Comecemos pela história. O que motiva todo o desenvolvimento narrativo no filme, não podia ser mais cliché, ultrapassa mesmo este designativo no sentido de ser o cliché mais básico que se possa utilizar na construção de um discurso. O salvamento da amada que está presa nas garras do mais rico e mauzão de todo o oeste! Isto é mau, é muito mau e Hollywood com este Oscar vem carimbar com um selo de qualidade algo que já deveria ter sido banido do discurso cinematográfico. É um discurso saturado, não apenas por ser básico, mas por estar delineado por um machismo ridículo. Já aqui falei a propósito deste viés do storytelling contemporâneo. A mulher surge no cinema como mero objecto, sem nada para dizer ou afirmar perante o mundo. Cabe ao homem afirmar-se, expressar-se, dominar tudo e todos, e levar o seu prémio no final, a mulher.
Podem dizer que isto pretendia apenas ser um revisitar do Western Spaghetti, do anti-herói representado na figura de Django. E eu aceito, mas relembro que já não estamos nos anos 1960. É tempo de evoluir este pensamento. Aliás Tarantino quis evoluir o discurso, mas só o fez num sentido. Fala e bem dos problemas da escravatura pelo tom da pele, mas esquece todos os problemas da escravatura sexual. E isto merece um Oscar para melhor argumento original!
Quanto ao discurso, ou seja a estrutura narrativa, o que Tarantino traz não podia ser mais básico. Se a história não vai além de Donkey Kong (1981), a estrutura não vai além de Prince of Persia: The Sands of Time (2003). Basicamente o que aqui temos é o desenvolvimento de vários níveis subsequentes de obstáculos até conseguir atingir o objectivo final. Cada um desses obstáculos serve para ir adicionando os elementos da história criando o envolvimento com os personagens e trabalhando a sua progressão. Além disso cada um desses níveis vai trabalhando os problemas da escravatura nos EUA, e dando um ar de preocupação mais profunda, além do mero salvamento da amada.

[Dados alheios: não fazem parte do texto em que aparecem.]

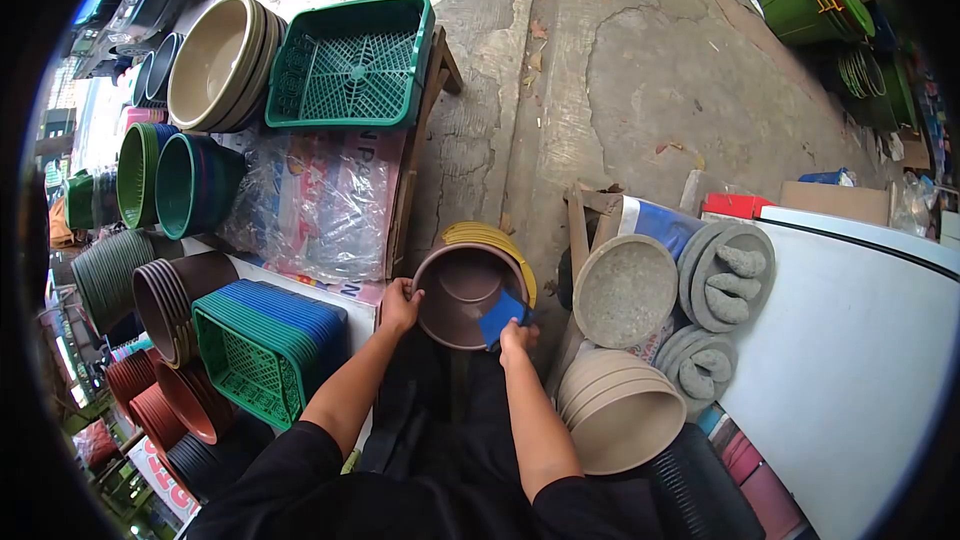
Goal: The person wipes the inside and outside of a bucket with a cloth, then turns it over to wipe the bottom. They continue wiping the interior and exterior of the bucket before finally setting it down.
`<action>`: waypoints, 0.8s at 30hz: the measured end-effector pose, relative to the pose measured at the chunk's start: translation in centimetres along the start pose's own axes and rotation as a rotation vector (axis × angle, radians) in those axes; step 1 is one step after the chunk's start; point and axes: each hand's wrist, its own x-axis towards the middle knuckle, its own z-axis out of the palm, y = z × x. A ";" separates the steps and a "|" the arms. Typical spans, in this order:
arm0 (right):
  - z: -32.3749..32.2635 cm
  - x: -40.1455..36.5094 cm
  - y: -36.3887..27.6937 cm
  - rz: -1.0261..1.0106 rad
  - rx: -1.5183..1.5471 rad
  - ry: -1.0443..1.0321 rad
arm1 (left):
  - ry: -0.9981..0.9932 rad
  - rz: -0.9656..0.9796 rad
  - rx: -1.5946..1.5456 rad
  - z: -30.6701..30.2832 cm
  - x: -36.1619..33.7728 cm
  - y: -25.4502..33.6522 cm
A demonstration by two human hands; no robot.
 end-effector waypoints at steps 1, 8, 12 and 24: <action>0.0 -0.1 0.1 0.101 0.086 -0.080 | -0.016 -0.071 -0.020 0.0 0.8 -0.4; 1.3 2.2 3.8 0.223 0.210 -0.219 | 0.046 0.044 0.199 -0.3 1.5 -0.1; 2.1 2.6 5.5 0.209 0.300 -0.173 | -0.001 -0.034 0.193 -1.0 1.0 1.3; -2.2 -1.2 4.8 -0.025 0.314 -0.350 | -0.081 -0.021 0.002 -3.8 -0.8 3.0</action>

Para quem gostou da abordagem à escravatura feita por Tarantino, veja por favor Lincoln de Steven Spielberg. Por outro lado se este assunto foi determinante para o Oscar, relembro que na corrida a argumento original estava Zero Dark Thirty de Kathryn Bigelow que fala de algo próximo mas muito mais atual, a tortura levada a cabo pelas agências de inteligência internacionais. Ainda assim provavelmente teria optado pelo argumento de Haneke para Amour, por ser muito mais equilibrado, demonstrando um controlo de ritmo narrativo praticamente perfeito.